今回見直してみると、演劇的には、相続争い、婚姻など、当時の王侯貴族の人間臭い側面を生き生きと描いており、素晴らしい演技で見るものを引きつける。なるほど良い映画だと思わせる。

キャサリン・ヘップバーンは、このときは60歳を超えていたがまだまだ美しかった。ピーター・オトゥールの演技も素晴らしく悩める年老いた王をうまく演じている。
リチャード役のアンソニー・ホプキンスが初々しい。まだ映画俳優としてはデビューしたての頃である。
そしてフィリップ2世役のティモシー・ダルトンも映画デビューの作品である。


ヘンリーがアリースに、自分の状況はリア王に似ているが私は国を分割しないと語る。
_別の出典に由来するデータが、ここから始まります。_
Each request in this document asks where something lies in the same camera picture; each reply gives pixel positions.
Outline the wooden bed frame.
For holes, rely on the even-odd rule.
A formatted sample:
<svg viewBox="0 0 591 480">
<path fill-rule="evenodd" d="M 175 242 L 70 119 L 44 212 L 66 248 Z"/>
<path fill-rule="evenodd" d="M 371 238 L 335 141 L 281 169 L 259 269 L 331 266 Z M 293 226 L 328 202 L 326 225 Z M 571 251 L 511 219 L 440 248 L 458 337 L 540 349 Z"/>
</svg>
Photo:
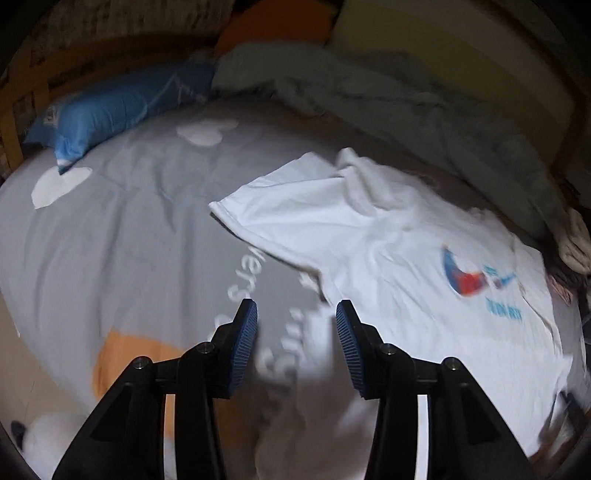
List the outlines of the wooden bed frame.
<svg viewBox="0 0 591 480">
<path fill-rule="evenodd" d="M 72 44 L 40 55 L 25 40 L 7 67 L 1 86 L 1 159 L 10 173 L 26 158 L 24 131 L 57 99 L 99 81 L 208 53 L 214 33 L 146 33 Z"/>
</svg>

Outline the orange plush cushion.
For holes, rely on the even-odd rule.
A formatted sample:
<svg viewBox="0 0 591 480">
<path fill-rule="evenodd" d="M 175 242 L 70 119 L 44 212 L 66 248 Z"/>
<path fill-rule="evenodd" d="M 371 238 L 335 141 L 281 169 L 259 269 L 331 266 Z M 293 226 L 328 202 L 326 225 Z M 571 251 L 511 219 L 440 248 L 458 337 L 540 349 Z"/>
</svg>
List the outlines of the orange plush cushion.
<svg viewBox="0 0 591 480">
<path fill-rule="evenodd" d="M 331 38 L 335 7 L 322 1 L 256 2 L 232 18 L 219 35 L 214 56 L 249 42 L 290 41 L 325 44 Z"/>
</svg>

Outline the green and white headboard pad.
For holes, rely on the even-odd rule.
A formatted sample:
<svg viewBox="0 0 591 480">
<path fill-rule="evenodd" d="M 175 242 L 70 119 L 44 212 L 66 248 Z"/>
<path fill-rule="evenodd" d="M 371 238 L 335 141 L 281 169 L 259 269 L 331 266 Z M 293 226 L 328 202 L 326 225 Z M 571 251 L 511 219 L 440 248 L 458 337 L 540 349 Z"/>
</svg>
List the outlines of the green and white headboard pad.
<svg viewBox="0 0 591 480">
<path fill-rule="evenodd" d="M 559 150 L 573 109 L 566 87 L 520 35 L 476 1 L 348 1 L 332 48 L 411 54 L 443 84 L 513 119 L 546 160 Z"/>
</svg>

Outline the beige rolled towel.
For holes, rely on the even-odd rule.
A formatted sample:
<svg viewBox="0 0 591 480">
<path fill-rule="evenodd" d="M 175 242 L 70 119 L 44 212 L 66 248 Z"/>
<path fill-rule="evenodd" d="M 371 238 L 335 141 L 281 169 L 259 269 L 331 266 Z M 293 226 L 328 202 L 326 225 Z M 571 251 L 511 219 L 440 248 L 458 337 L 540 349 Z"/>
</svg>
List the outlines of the beige rolled towel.
<svg viewBox="0 0 591 480">
<path fill-rule="evenodd" d="M 591 270 L 590 234 L 581 214 L 568 210 L 568 225 L 559 235 L 561 260 L 575 273 L 589 275 Z"/>
</svg>

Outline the person's white pyjama leg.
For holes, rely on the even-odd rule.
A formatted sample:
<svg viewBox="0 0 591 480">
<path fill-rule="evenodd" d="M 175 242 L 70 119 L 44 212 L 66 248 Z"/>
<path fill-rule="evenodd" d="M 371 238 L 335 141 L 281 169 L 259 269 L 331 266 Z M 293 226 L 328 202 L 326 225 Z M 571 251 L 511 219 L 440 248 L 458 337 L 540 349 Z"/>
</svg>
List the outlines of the person's white pyjama leg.
<svg viewBox="0 0 591 480">
<path fill-rule="evenodd" d="M 40 479 L 51 479 L 64 453 L 86 420 L 74 413 L 36 418 L 23 438 L 23 458 Z"/>
</svg>

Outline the blue pillow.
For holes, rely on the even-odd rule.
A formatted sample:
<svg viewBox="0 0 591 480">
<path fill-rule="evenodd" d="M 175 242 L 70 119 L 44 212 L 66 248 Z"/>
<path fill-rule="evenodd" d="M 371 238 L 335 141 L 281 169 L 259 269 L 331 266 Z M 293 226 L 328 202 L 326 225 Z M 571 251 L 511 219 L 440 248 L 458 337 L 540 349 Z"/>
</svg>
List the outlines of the blue pillow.
<svg viewBox="0 0 591 480">
<path fill-rule="evenodd" d="M 132 72 L 51 103 L 29 128 L 24 143 L 53 150 L 64 174 L 92 148 L 146 119 L 207 101 L 214 66 L 190 60 Z"/>
</svg>

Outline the grey-green crumpled duvet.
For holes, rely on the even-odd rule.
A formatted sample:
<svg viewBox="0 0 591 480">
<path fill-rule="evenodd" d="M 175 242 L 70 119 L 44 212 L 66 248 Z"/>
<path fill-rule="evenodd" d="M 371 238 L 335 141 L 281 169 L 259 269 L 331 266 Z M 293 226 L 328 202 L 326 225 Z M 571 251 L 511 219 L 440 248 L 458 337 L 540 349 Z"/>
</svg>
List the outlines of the grey-green crumpled duvet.
<svg viewBox="0 0 591 480">
<path fill-rule="evenodd" d="M 442 85 L 408 54 L 242 43 L 217 60 L 212 86 L 226 94 L 259 91 L 303 115 L 328 114 L 404 147 L 471 184 L 533 237 L 568 230 L 564 202 L 515 123 Z"/>
</svg>

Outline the grey printed bed sheet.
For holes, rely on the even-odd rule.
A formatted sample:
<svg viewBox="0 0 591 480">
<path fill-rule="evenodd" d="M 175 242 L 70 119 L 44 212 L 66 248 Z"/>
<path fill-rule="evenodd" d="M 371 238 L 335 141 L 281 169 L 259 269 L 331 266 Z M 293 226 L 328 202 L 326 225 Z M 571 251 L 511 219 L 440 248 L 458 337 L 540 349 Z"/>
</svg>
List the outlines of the grey printed bed sheet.
<svg viewBox="0 0 591 480">
<path fill-rule="evenodd" d="M 229 476 L 359 477 L 368 445 L 342 434 L 322 447 L 335 422 L 308 422 L 296 408 L 322 395 L 361 405 L 341 360 L 325 381 L 312 378 L 308 330 L 331 327 L 314 282 L 237 239 L 208 207 L 304 153 L 334 159 L 343 146 L 461 207 L 488 207 L 450 174 L 337 121 L 235 101 L 170 112 L 91 150 L 71 171 L 76 187 L 49 206 L 33 204 L 35 186 L 57 176 L 49 150 L 2 186 L 1 292 L 25 343 L 92 408 L 131 359 L 180 355 L 252 298 L 252 367 L 235 399 L 217 409 Z"/>
</svg>

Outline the pink folded garment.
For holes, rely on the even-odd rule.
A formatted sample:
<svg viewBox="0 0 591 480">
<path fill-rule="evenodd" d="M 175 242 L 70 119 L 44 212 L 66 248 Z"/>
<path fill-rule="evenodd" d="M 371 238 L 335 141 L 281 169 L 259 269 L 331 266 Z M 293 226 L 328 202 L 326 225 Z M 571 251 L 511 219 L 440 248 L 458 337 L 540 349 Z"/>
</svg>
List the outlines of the pink folded garment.
<svg viewBox="0 0 591 480">
<path fill-rule="evenodd" d="M 551 289 L 567 306 L 572 306 L 576 299 L 576 285 L 568 276 L 560 273 L 547 273 L 547 281 Z"/>
</svg>

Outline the white printed t-shirt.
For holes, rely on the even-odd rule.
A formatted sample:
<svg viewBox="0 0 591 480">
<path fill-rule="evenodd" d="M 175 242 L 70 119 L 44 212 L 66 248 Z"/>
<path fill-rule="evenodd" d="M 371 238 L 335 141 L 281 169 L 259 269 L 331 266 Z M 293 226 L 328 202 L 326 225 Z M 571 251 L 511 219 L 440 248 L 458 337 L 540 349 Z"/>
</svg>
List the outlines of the white printed t-shirt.
<svg viewBox="0 0 591 480">
<path fill-rule="evenodd" d="M 555 317 L 540 252 L 487 210 L 464 210 L 419 178 L 339 151 L 308 153 L 211 204 L 263 253 L 314 274 L 325 307 L 304 322 L 294 397 L 256 451 L 263 479 L 359 479 L 377 406 L 349 384 L 332 327 L 352 301 L 411 356 L 459 358 L 527 456 L 555 418 L 577 345 Z"/>
</svg>
シェークスピアのリア王は1600年はじめ頃に書かれたが、このモデルはブリタニアの伝説の王レイアのことで、ブリタニア列王伝がこの時代に書かれたので時代考証的にはあっている。

ワインファンとしては、舞台がまずロワールの中心であるシノン城であること。そしてエレノアが、所有していたアキテーヌがボルドーと南西地方でありその後のイギリス人のワイン好きに影響している史実であることが面白い。

アキテーヌ地域圏は、ジロンド、ドルドーニュ、ロット・エ・ガロンヌ、ランド、ピレネーである。

スパイス入りの暖めた赤ワインをアリースがヘンリーに飲ませるシーンがある。

歴史として
ヘンリー2世は、プランタジネット朝(あるいはアンジュー朝)初代のイングランド王国の王。アンジュー帝国を築いた。
プランタジネット朝第2代の王リチャード1世は、獅子心王と称されるくらい戦いの中で暮らした。
プランタジネット朝第3代イングランド王ジョンは、即位中にフランスにおけるイギリス領をほとんど喪失した。1215年6月15日にラニーミードにおいてマグナ・カルタ(大憲章)を認めたことでも有名。